- EXERCISE REQUIREMENTS: Copy out the entire listing below exactly, but without its pictures.

- GIVEN DATA:
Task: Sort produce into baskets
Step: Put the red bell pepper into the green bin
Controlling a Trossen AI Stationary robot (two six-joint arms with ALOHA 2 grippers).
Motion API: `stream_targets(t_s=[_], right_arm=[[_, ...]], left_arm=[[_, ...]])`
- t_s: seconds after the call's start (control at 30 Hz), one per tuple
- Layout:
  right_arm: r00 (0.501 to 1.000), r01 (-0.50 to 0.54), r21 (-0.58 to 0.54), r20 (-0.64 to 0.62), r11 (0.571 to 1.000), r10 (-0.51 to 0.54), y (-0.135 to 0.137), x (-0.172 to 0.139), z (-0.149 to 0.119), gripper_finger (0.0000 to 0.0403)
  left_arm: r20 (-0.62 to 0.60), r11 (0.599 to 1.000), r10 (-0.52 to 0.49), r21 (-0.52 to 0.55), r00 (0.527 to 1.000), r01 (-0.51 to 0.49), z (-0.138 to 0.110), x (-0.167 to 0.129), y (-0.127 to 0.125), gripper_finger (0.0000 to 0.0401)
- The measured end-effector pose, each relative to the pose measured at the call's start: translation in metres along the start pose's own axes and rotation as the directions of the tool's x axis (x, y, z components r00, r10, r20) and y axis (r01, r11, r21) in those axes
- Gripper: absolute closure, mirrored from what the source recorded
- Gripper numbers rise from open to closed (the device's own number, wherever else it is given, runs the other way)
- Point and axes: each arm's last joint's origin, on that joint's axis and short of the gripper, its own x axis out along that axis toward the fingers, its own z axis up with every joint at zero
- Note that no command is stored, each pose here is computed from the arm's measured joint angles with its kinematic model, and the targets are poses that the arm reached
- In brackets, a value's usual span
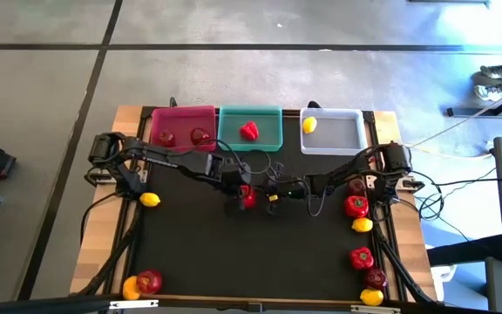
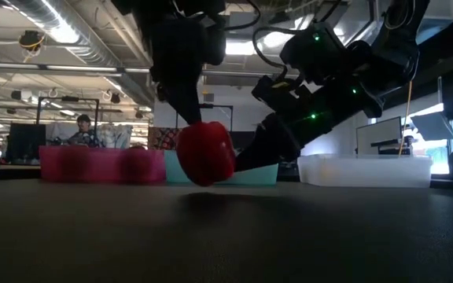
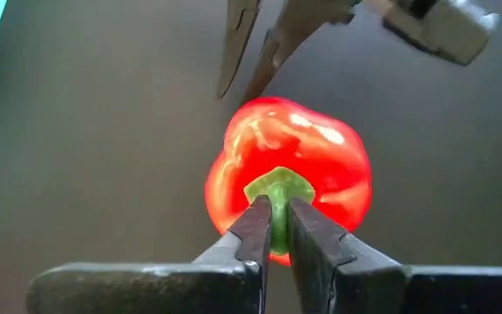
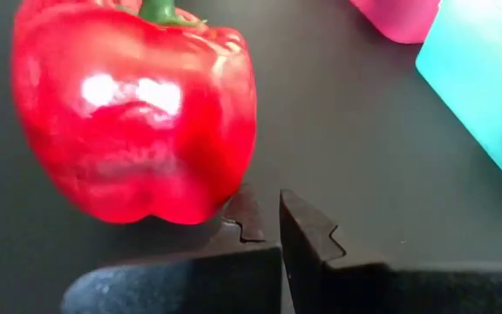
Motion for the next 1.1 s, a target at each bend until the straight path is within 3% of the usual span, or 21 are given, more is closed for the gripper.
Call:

- PROBLEM SOLUTION:
Task: Sort produce into baskets
Step: Put the red bell pepper into the green bin
Controlling a Trossen AI Stationary robot (two six-joint arms with ALOHA 2 grippers).
Motion API: `stream_targets(t_s=[_], right_arm=[[_, ...]], left_arm=[[_, ...]])`
- t_s: seconds after the call's start (control at 30 Hz), one per tuple
- Layout:
  right_arm: r00 (0.501 to 1.000), r01 (-0.50 to 0.54), r21 (-0.58 to 0.54), r20 (-0.64 to 0.62), r11 (0.571 to 1.000), r10 (-0.51 to 0.54), y (-0.135 to 0.137), x (-0.172 to 0.139), z (-0.149 to 0.119), gripper_finger (0.0000 to 0.0403)
  left_arm: r20 (-0.62 to 0.60), r11 (0.599 to 1.000), r10 (-0.52 to 0.49), r21 (-0.52 to 0.55), r00 (0.527 to 1.000), r01 (-0.51 to 0.49), z (-0.138 to 0.110), x (-0.167 to 0.129), y (-0.127 to 0.125), gripper_finger (0.0000 to 0.0401)
- The measured end-effector pose, each relative to the pose measured at the call's start: translation in metres along the start pose's own axes and rotation as the directions of the tool's x axis (x, y, z components r00, r10, r20) and y axis (r01, r11, r21) in those axes
- Gripper: absolute closure, mirrored from what the source recorded
- Gripper numbers rise from open to closed (the device's own number, wherever else it is given, runs the other way)
- Point and axes: each arm's last joint's origin, on that joint's axis and short of the gripper, its own x axis out along that axis toward the fingers, its own z axis up with every joint at zero
- Note that no command is stored, each pose here is computed from the arm's measured joint angles with its kinematic model, and the targets are poses that the arm reached
- In brackets, a value's usual span
Motion for the next 1.1 s, a target at each bend until the straight path is within 3% of the usual span, or 21 are given, more is closed for the gripper.
Call:

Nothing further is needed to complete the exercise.